El taxi avanza a duras penas a través del tráfico y la lluvia oscura de Nueva York.
Sumida en mis pensamientos, miro distraída desde el asiento trasero los neones y las sombras de la gente que corre a guarecerse del chaparrón repentino. Un poco aturdida por el constante sonido de los pitidos de los coches, tengo la sensación de haberme trasladado a una vida anterior. Ni siquiera estoy segura de estar aquí de verdad, en un automóvil que me lleva más rápido de lo que me gustaría a un pasado que, años después, no consigo recordar con nitidez.

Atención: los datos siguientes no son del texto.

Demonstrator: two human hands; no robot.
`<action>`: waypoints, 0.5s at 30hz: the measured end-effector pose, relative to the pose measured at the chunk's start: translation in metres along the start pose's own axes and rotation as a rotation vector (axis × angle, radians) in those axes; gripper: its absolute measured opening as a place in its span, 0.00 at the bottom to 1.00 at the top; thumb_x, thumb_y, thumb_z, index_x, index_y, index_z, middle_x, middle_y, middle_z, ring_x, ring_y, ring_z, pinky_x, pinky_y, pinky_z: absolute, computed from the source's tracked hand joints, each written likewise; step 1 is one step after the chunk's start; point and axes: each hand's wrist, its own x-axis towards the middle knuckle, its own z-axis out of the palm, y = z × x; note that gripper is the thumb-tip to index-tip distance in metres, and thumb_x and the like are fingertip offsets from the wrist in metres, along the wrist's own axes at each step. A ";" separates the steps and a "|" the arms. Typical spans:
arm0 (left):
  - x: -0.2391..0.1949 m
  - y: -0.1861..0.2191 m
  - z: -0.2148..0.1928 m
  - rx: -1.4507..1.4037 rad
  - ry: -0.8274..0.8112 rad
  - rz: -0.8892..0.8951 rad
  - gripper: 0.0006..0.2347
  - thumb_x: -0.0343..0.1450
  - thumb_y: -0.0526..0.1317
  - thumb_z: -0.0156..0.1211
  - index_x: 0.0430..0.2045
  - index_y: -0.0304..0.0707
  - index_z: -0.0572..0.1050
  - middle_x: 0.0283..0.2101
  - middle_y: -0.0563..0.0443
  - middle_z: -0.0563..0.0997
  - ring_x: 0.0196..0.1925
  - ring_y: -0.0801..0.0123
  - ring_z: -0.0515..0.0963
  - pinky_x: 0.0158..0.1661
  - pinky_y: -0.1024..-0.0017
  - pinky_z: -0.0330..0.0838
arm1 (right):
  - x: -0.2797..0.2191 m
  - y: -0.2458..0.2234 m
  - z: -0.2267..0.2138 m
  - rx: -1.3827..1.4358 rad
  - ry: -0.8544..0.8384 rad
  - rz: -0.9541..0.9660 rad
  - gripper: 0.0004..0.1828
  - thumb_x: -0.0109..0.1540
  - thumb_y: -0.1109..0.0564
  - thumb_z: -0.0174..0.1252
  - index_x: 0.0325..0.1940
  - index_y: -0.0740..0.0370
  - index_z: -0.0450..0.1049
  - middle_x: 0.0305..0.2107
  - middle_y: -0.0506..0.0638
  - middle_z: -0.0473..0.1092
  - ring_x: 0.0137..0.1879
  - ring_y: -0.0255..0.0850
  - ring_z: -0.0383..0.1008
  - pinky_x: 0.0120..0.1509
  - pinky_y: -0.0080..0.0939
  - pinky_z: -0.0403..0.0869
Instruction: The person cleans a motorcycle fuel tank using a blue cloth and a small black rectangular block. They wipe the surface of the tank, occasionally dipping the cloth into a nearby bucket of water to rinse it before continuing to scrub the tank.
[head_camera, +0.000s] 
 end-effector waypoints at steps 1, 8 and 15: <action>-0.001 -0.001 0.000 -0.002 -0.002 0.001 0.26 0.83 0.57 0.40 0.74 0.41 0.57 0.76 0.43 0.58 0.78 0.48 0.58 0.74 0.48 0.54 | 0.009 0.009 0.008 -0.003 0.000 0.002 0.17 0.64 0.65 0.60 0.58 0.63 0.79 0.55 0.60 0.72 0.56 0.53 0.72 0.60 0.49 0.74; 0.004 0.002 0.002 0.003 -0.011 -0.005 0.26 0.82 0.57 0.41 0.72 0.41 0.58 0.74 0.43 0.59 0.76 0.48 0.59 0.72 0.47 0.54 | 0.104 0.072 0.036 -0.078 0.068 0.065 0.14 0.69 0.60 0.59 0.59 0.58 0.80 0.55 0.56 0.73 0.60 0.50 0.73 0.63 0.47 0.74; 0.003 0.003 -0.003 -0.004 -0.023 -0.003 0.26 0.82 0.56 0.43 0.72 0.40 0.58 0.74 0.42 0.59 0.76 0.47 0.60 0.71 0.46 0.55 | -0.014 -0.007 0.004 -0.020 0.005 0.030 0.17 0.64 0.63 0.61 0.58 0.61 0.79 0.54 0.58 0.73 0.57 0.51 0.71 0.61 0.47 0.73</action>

Tal vez debería haberlo pensado mejor cuando encontré la cita en el buzón y decidí acudir. Pero algo me decía que debía cerrar un capítulo de mi vida que se quedó a medias o, acaso, seguir adelante y descubrir qué final me depara. Una historia que fue inevitable, tan intensa que arrasó con todo en lo que habíamos creído hasta entonces… Y que él abandonó repentinamente, quién sabe si por miedo o tal vez porque no era el momento. O puede que fueran sus fantasmas los que le hicieran huir.
Vuelvo al presente y reconozco las calles, queda poco. Respiro profundo intentando dominar los nervios porque acabo de verle a lo lejos. Tan atractivo como entonces, incluso a esa distancia, me resulta difícil dejar de mirarle.
Todavía estoy a tiempo, pero algo me impide pronunciar la orden de media vuelta, aunque resuena alta y clara en mi cabeza.
El taxi por fin se detiene. Desde la oscuridad del interior, agarro la manecilla tan fuerte que se me clava en la mano. A un solo gesto de hacerlo real.
La hora y el lugar pero, quizá, no el valor suficiente.